What is needed is a copy of each line in the listing below that contains "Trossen".

*Records for the exercise*
···
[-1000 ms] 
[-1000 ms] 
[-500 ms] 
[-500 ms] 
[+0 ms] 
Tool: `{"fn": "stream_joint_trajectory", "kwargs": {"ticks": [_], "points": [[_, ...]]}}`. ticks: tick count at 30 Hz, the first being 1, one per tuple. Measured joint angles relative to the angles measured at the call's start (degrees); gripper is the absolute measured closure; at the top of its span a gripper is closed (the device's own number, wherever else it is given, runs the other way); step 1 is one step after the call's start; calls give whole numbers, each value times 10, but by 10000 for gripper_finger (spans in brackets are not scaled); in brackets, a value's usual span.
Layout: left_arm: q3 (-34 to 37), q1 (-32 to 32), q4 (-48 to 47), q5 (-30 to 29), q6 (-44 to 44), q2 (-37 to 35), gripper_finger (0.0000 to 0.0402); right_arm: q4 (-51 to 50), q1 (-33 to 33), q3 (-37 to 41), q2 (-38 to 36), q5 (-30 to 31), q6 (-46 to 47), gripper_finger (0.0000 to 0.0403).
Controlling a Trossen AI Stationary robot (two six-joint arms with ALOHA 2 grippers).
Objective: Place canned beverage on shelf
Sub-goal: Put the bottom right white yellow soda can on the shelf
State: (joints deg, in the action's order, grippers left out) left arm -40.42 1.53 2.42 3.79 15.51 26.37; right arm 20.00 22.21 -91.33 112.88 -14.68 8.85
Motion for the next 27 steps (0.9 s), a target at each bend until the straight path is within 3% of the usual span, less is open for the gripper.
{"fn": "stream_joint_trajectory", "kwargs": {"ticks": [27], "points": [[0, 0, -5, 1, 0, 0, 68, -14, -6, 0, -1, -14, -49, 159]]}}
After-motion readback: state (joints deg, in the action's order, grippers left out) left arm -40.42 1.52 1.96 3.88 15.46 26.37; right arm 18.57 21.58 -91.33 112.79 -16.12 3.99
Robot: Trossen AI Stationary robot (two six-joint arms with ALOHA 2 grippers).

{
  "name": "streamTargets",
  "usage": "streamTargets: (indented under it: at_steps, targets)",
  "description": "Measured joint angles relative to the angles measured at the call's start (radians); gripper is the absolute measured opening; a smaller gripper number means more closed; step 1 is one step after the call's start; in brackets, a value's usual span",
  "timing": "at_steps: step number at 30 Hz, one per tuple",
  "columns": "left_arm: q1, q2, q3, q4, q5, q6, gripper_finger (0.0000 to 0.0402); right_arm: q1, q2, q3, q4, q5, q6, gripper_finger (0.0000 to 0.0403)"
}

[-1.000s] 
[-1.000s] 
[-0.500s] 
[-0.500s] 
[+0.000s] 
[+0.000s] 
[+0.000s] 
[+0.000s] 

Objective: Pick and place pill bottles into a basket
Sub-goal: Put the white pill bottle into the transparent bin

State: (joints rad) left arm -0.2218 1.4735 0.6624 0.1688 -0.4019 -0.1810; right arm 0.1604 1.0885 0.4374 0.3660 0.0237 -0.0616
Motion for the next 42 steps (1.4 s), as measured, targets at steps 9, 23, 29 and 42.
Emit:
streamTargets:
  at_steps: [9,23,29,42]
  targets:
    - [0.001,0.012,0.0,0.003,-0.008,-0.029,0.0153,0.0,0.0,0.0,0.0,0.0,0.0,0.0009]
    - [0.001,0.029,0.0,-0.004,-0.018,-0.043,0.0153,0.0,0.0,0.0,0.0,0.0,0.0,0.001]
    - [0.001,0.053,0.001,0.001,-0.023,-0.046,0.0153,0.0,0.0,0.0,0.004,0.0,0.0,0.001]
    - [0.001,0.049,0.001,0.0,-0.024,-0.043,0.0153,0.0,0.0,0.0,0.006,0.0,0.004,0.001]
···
*Answer for the task*
Controlling a Trossen AI Stationary robot (two six-joint arms with ALOHA 2 grippers).
Robot: Trossen AI Stationary robot (two six-joint arms with ALOHA 2 grippers).

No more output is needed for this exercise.